Lines below starting with the line with "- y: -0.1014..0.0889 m" and going on through the line with "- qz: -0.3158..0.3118" must be output exactly; the rest of the records must be left out.

(Records drawn from a dataset)
%%

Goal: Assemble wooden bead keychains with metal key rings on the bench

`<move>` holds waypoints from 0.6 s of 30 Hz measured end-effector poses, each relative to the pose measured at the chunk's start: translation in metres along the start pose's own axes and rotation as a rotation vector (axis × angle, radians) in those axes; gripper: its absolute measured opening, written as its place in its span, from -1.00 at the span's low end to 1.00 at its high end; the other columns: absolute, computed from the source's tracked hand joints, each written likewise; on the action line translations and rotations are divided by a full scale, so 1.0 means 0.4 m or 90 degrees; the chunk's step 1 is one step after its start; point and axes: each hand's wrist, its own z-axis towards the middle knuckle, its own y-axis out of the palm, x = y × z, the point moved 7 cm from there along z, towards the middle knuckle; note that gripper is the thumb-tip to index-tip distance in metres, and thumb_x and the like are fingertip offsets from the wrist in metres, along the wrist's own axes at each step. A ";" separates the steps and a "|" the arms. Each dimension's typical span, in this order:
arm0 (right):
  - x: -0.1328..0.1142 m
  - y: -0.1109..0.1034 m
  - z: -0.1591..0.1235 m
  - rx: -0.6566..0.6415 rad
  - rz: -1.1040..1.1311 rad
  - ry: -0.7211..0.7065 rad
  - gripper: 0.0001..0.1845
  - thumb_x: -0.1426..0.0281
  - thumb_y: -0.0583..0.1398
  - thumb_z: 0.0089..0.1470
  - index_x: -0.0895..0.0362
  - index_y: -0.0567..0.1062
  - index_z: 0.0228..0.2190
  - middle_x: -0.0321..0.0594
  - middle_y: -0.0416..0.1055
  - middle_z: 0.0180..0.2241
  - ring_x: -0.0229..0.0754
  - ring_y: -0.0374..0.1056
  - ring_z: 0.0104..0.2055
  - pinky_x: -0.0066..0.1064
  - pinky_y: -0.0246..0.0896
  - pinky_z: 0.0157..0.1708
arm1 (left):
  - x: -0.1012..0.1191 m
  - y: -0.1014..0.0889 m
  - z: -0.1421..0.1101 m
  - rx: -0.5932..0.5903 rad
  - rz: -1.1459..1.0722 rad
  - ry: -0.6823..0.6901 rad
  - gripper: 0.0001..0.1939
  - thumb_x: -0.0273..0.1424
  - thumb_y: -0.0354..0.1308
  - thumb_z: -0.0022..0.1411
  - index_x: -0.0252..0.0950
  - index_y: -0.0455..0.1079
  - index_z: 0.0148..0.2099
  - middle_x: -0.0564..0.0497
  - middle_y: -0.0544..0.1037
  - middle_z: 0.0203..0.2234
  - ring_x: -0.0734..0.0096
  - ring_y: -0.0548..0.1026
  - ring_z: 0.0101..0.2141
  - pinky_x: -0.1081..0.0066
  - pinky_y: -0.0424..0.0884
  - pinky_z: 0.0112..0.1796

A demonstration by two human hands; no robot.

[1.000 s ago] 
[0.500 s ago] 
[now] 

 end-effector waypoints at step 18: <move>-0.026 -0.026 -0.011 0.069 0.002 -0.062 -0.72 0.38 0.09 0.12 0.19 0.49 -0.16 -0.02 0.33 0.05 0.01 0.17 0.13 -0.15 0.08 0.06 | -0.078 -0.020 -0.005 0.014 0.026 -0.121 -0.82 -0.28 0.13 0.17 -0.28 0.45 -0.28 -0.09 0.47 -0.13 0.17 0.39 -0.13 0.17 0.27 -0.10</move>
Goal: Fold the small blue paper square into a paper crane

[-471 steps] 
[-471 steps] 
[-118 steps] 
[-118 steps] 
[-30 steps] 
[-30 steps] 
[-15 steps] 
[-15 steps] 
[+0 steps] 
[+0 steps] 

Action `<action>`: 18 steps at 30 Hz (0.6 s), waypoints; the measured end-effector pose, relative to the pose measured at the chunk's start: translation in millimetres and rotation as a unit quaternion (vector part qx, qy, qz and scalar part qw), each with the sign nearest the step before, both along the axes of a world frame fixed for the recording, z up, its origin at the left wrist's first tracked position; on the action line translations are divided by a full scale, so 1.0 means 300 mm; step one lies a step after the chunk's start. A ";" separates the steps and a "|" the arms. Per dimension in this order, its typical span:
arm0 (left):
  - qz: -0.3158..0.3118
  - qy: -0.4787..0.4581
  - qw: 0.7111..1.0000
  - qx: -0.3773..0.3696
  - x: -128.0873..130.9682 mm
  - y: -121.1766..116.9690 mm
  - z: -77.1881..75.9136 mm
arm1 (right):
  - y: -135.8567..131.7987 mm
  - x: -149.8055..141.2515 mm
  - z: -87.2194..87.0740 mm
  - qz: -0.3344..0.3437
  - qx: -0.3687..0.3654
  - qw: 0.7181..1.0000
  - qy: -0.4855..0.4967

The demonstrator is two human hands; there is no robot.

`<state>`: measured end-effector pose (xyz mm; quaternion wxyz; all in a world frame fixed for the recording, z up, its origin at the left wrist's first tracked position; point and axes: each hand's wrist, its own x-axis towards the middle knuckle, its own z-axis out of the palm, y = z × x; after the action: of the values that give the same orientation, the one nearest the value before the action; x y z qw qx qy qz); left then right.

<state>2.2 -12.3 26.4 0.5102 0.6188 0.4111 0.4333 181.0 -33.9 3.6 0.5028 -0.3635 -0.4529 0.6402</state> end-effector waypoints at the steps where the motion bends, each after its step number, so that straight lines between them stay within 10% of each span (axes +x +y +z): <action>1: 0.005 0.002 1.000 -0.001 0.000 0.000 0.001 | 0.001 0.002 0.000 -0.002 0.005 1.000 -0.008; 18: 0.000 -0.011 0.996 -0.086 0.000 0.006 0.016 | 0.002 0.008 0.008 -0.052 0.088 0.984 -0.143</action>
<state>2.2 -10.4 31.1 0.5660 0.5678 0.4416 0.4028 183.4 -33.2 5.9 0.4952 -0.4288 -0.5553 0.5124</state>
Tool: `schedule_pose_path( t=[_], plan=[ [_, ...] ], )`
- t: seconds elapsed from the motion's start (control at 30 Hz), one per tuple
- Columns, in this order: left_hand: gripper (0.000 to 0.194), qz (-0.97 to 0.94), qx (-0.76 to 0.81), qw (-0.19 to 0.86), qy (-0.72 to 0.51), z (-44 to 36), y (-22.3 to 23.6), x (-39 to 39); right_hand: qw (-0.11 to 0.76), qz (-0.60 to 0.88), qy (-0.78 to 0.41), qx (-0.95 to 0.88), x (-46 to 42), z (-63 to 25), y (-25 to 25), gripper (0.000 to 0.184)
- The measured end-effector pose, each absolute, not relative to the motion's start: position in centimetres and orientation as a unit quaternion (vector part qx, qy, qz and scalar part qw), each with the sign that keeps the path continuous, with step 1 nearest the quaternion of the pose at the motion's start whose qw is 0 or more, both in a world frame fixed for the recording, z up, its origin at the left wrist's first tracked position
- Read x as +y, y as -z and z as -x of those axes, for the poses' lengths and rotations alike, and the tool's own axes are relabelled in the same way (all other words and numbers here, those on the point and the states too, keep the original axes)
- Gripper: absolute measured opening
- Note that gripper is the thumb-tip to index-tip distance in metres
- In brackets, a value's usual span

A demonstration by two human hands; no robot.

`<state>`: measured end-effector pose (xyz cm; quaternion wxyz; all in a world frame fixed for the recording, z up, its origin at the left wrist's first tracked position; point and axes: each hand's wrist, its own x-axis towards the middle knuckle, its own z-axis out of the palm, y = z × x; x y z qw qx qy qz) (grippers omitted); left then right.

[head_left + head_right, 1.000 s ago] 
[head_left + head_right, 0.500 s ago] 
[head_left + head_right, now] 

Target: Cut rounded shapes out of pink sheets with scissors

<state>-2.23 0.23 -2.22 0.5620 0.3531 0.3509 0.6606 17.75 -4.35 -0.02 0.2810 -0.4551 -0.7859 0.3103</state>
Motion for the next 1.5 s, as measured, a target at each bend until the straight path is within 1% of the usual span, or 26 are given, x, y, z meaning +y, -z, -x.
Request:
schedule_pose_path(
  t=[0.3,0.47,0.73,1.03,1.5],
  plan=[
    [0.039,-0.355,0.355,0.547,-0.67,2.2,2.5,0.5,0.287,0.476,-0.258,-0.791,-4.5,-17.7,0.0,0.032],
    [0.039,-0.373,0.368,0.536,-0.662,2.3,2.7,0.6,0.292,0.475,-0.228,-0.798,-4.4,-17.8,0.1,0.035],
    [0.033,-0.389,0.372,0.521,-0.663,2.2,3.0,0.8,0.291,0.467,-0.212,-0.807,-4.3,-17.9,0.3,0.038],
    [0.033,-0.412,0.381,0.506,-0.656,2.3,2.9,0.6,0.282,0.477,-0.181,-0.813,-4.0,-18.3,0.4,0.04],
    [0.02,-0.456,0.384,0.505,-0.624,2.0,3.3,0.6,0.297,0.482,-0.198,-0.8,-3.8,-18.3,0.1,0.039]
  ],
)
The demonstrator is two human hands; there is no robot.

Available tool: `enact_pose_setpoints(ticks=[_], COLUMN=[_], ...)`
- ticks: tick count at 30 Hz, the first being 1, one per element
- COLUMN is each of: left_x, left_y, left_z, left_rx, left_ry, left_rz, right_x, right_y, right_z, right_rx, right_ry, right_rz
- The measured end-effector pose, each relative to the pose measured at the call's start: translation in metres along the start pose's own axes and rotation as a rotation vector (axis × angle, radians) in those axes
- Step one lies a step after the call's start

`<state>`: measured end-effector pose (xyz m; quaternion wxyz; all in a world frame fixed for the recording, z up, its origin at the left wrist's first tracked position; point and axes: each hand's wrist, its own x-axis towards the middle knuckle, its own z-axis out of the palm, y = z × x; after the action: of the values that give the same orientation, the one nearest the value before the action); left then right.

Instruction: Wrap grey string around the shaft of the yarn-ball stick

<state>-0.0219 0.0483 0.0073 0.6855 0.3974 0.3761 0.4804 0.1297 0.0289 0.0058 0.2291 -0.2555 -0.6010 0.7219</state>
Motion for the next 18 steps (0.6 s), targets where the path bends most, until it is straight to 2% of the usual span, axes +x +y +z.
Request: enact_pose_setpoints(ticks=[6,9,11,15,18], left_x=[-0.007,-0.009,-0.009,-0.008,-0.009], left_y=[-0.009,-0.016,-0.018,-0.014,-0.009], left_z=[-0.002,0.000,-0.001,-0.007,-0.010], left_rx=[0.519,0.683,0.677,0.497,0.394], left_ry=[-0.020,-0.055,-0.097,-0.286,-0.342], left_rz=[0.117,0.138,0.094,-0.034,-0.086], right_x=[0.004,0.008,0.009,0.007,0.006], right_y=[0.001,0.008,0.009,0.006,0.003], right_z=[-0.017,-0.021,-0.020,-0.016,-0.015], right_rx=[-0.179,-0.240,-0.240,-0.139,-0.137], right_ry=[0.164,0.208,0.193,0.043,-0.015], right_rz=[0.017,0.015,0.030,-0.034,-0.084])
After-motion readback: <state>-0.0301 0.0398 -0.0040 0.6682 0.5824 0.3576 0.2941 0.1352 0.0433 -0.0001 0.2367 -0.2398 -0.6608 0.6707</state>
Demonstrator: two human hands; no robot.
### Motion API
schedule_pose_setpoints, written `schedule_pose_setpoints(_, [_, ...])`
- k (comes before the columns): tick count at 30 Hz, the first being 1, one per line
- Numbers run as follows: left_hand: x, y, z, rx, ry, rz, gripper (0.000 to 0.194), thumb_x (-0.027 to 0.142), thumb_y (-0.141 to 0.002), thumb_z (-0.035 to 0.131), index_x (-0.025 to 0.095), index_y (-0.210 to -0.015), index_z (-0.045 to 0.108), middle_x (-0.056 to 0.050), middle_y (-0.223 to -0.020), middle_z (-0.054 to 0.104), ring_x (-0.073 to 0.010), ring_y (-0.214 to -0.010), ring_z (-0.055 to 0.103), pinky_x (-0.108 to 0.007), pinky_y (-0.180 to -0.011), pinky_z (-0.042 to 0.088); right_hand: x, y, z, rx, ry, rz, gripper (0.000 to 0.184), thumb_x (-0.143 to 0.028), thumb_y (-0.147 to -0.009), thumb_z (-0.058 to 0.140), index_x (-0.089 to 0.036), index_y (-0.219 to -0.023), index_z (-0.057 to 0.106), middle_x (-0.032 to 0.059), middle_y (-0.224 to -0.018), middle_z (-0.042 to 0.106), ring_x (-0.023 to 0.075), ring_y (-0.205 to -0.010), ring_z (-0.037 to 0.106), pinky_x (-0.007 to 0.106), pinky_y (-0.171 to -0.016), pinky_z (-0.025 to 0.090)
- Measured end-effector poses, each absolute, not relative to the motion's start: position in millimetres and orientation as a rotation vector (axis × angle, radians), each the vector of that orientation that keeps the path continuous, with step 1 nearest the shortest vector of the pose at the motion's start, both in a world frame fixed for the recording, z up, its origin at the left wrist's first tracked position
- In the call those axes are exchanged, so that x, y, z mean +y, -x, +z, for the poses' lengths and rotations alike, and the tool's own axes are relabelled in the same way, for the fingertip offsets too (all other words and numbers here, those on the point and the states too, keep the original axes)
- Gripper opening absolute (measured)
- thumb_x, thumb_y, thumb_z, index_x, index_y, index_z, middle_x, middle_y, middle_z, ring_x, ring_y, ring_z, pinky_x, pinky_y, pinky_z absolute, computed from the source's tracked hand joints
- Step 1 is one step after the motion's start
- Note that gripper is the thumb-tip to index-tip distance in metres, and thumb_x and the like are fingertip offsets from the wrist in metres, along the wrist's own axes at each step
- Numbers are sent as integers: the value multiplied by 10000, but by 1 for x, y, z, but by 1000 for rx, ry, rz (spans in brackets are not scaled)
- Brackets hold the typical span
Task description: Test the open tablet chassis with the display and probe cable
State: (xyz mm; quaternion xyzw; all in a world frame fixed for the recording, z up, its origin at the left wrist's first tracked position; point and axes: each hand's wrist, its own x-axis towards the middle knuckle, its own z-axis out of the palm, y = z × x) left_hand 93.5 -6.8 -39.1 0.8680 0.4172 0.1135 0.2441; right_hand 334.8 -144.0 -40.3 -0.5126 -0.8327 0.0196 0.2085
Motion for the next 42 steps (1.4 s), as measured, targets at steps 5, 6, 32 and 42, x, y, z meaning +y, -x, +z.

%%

§ **Task response**:
  - y: -0.1014..0.0889 m
  - z: -0.1421..0.1101 m
  - rx: -0.5932..0.5903 rad
  - rz: -1.1459..1.0722 rad
  - ry: -0.6823..0.6901 rad
  - gripper: 0.0001..0.1939
  - thumb_x: -0.0273..0.1424
  - thumb_y: -0.0354..0.1308
  - thumb_z: -0.0022..0.1411
  - index_x: -0.0252..0.0950
  - index_y: -0.0455..0.1079
  - index_z: 0.0148..0.2099
  - middle_x: -0.0564..0.0497
  - middle_y: -0.0544..0.1037
  - middle_z: 0.0203..0.2234
  - ring_x: -0.0734..0.0096
  - ring_y: -0.0548..0.1026
  - ring_z: 0.0101..0.2141
  - pinky_x: -0.1081..0.0066
  - pinky_y: -0.0424..0.0884
  - pinky_z: 0.0112..0.1796

A demonstration by two human hands; no robot.

[1.000 s ago] 
[0.500 s ago] 
[now] 

 end-effector waypoints at step 18: <move>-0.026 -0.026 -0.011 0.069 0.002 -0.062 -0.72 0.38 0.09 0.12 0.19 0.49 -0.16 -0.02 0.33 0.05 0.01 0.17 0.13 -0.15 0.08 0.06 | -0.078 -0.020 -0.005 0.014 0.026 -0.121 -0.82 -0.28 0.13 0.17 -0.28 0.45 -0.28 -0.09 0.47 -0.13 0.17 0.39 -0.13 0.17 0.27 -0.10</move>
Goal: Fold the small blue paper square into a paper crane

[-471 steps] 
[-471 steps] 
[-118 steps] 
[-118 steps] 
[-30 steps] 
[-30 steps] 
[-15 steps] 
[-15 steps] 
[+0 steps] 
[+0 steps] 

Action `<action>`: 18 steps at 30 Hz (0.6 s), waypoints; the measured end-effector pose, relative to the pose measured at the chunk's start: translation in millimetres and rotation as a unit quaternion (vector part qx, qy, qz and scalar part qw), each with the sign nearest the step before, both along the axes of a world frame fixed for the recording, z up, its origin at the left wrist's first tracked position; on the action line translations are divided by a full scale, so 1.0 means 300 mm; step one lies a step after the chunk's start. A ";" separates the steps and a "|" the arms. Per dimension in this order, its typical span:
arm0 (left):
  - qz: -0.3158..0.3118

There is no more to the answer.